Avoid SEO Problems with Dev & Staging Sites
August 13, 2022
When developing a new website or building enhancements for an existing website, it is critical you have a place to test those changes before releasing those changes to the public-facing live, or production, website. This is often referred to as a dev site (development site) or a staging site. Some companies may have a very complex testing site configuration with multiple testing sites established. On the simpler side, other companies might not have a separate testing site and instead set up a testing area within their production website. For simplicity, in this article, I’ll lump all of these areas under the phrase “dev site” because the same considerations, complications, and solutions largely apply to each type of configuration.
SEO Problems with Dev Sites
Dev Site Duplication
The main problem, from an SEO perspective, with a dev site is duplication. By design, the dev site will contain some or all of the exact same content contained on the production website. This is because duplicating most of the content on the dev site allows for more effective testing of any proposed changes. However, if Google’s bots are able to find and crawl the dev site, they’ll see the dev site as duplicating the content contained on the production website. If Google detects a duplicate website (dev site or otherwise) your traffic can plummet.

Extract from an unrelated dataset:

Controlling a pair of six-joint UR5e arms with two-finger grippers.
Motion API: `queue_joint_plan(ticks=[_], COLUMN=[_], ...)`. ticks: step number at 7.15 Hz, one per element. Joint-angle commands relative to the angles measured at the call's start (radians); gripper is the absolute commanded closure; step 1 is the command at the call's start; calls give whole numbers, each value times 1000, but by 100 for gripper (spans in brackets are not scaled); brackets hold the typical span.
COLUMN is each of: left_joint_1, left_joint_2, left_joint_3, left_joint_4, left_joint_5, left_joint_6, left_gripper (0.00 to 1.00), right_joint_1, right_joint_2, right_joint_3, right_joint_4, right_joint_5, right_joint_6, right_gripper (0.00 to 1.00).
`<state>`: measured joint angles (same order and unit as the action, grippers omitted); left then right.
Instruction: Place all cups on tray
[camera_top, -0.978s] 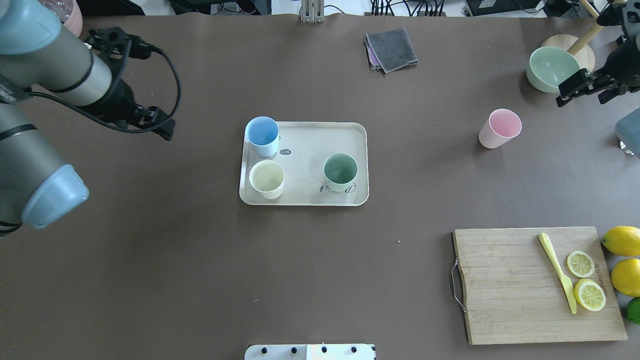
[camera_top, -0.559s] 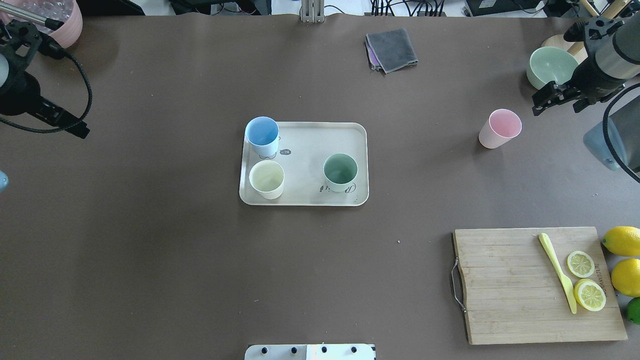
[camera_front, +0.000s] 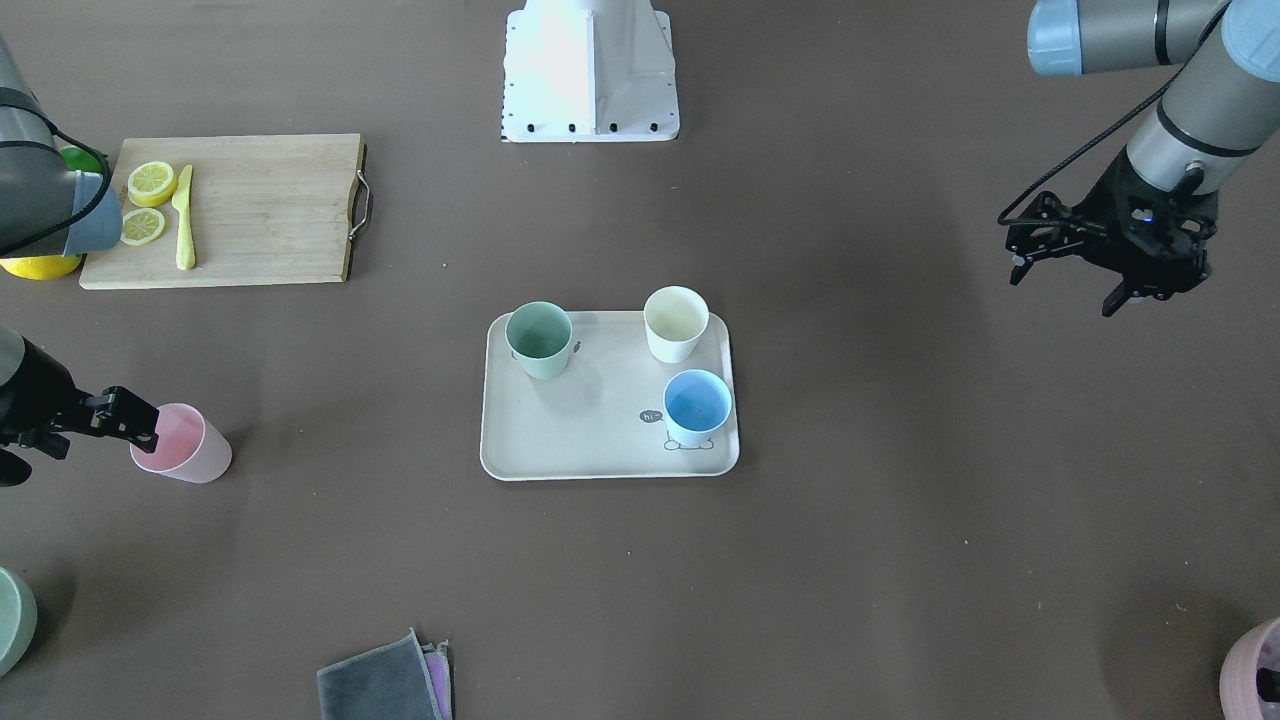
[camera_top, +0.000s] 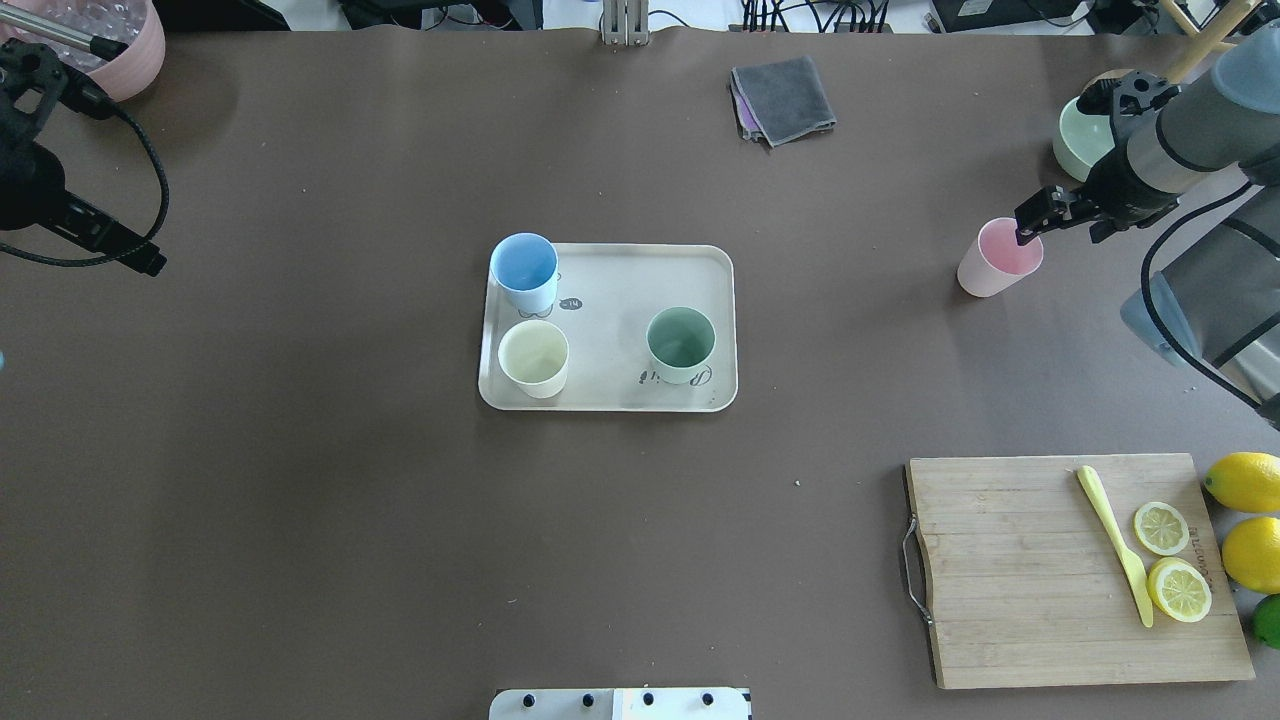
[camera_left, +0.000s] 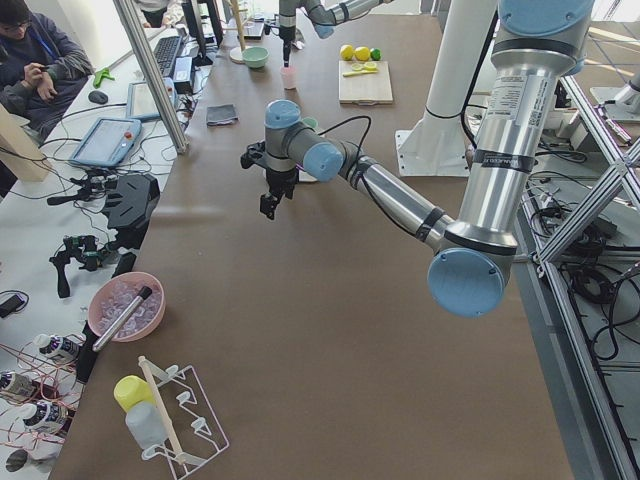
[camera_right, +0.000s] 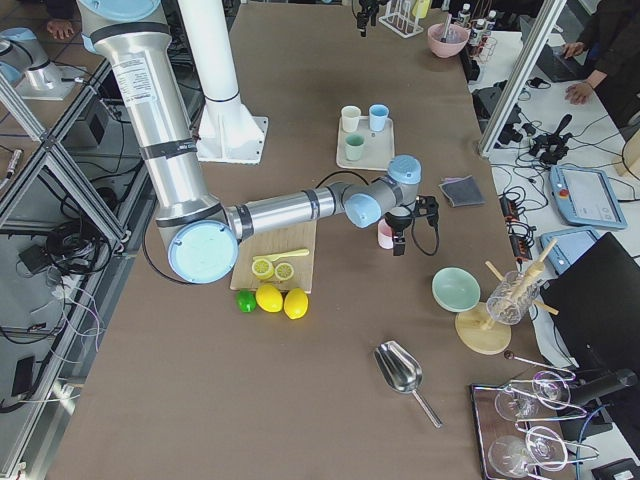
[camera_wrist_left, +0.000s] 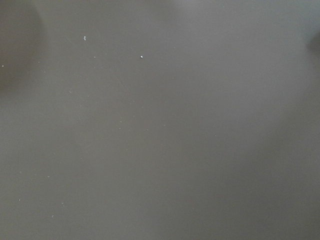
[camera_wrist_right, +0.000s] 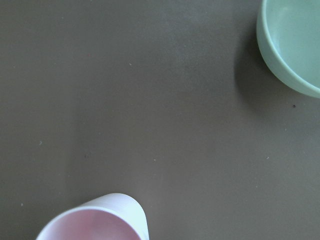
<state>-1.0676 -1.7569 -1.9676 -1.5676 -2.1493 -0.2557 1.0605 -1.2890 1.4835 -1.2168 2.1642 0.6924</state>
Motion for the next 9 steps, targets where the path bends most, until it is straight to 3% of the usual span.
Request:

There are a few different ways Google responds when bots have detected duplicate content:
- One possible response is that they will simply ignore the duplicate content. Google has seen the dev site and knows it duplicates the production website but hasn’t deemed it enough of a problem to do anything about it. This is the best-case scenario but not the most common response when Google detects a dev site that duplicates the large majority of a website.
- A more common response is that Google starts ranking the dev site in search results often in place of the production website. The upside is that you haven’t completely lost traffic or rankings. Instead, the traffic and rankings are going to the dev site not the production website (though, you probably don’t want traffic arriving on the dev site).

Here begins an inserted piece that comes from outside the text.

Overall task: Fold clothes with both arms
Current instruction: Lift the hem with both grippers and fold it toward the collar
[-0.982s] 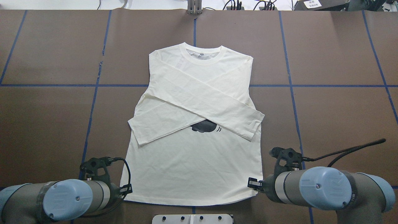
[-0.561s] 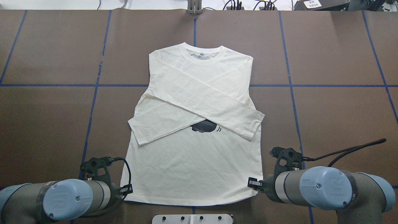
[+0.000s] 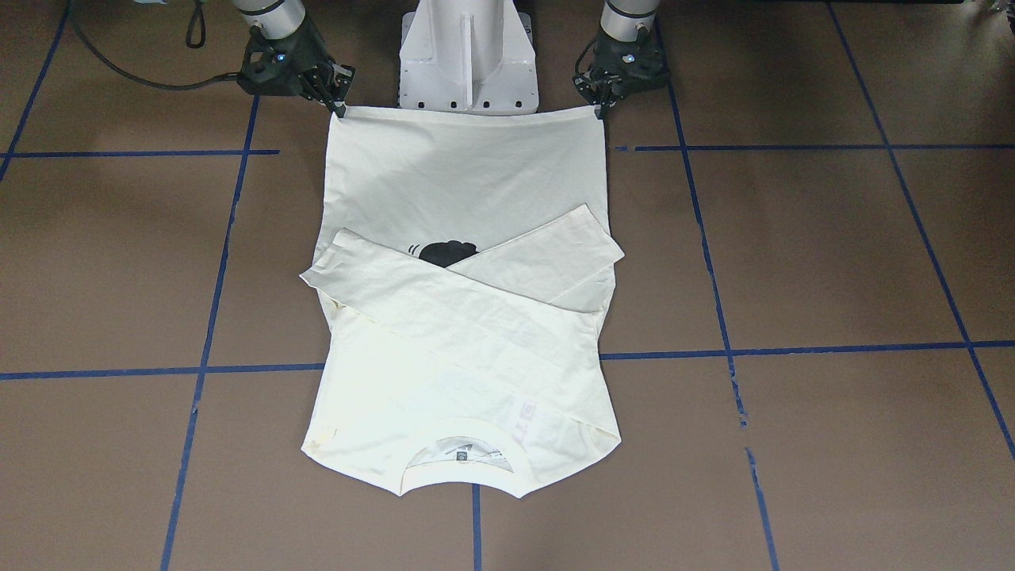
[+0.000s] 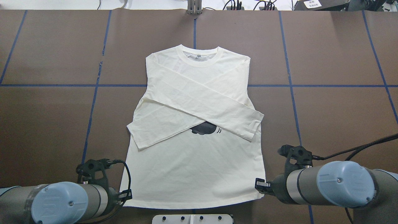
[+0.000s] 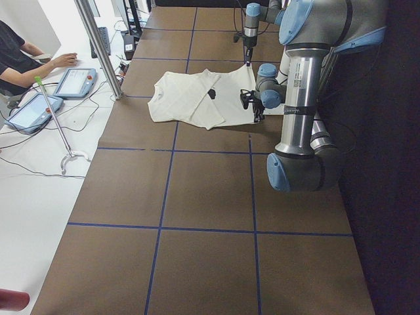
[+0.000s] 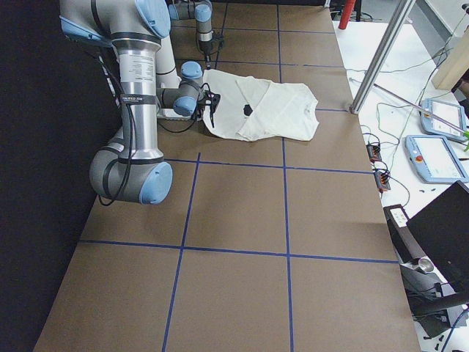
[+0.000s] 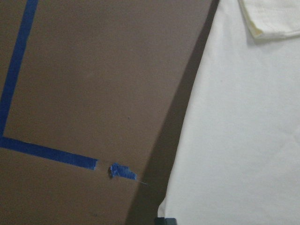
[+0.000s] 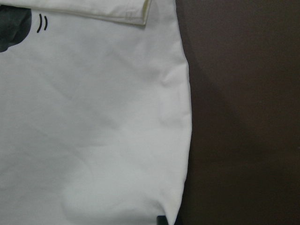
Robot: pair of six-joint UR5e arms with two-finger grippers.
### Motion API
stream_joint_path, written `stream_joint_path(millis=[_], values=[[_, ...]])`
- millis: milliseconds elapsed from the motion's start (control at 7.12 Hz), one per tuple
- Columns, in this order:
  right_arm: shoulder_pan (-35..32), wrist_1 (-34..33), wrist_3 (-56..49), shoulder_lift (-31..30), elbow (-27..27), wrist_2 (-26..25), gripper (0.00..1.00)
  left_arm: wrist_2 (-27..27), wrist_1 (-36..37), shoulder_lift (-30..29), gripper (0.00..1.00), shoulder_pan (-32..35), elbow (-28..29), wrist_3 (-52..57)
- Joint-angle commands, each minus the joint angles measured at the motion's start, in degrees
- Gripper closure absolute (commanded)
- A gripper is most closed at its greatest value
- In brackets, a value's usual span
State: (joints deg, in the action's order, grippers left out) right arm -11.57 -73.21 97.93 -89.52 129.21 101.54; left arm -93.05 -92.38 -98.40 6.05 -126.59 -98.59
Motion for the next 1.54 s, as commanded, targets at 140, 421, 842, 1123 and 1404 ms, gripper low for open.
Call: stream_joint_path(millis=[140,421,842,1123,1404], values=[[0.50,-0.18,0.06,-2.66,6.65,9.70,1.00,-0.11,9.56,-4.70,1.00,-5.24,-7.05,0.24],[2.17,-0.18,0.06,-7.14,10.61,11.39,1.00,0.06,10.99,-4.35,1.00,-8.42,-10.51,0.24],[-0.36,-0.09,-0.02,-5.41,9.49,10.52,1.00,-0.02,10.82,-5.30,1.00,-6.07,-9.90,5.90],[-8.60,0.00,-1.33,-1.73,5.90,11.48,1.00,-1.85,10.91,-8.98,1.00,5.58,-7.02,15.74],[-21.06,0.00,-9.83,1.17,-0.32,18.56,1.00,-5.56,10.91,-11.64,1.00,15.18,-0.43,24.11]])
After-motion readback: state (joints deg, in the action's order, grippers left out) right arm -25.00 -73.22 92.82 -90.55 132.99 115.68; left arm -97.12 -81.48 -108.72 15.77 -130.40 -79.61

- Less common, but occasionally in response to detecting duplication on dev sites, Googlebot can stop ranking the production website without ranking the dev site. In this case, all traffic and rankings are simply lost. This can be seen in the graph below where Google detected a dev site that happened to contain a lot of content it determined was spammy along with duplicate content. The spammy content was simply placeholder content used in the staging environment. It was months before the problem was fixed and during that time, this site lost significant amounts of traffic.
Additional SEO Problems from Dev Sites
Along with losing traffic or rankings due to duplication, dev sites can create a few other problems that directly or indirectly can affect your website’s SEO performance:
- Overloading crawl budget. Typically, the volume of hits from Googlebot (crawl budget) won’t present a concern on a production website because production websites have reliable and robust hosting that can handle more traffic. However, dev sites typically don’t have very robust hosting and Googlebot crawling a dev site can cause that dev site to crash. Googlebot will then see server errors which can cause a variety of indirect problems for how Googlebot sees your website. Not to mention, your dev site might be offline at the time you need it for development work.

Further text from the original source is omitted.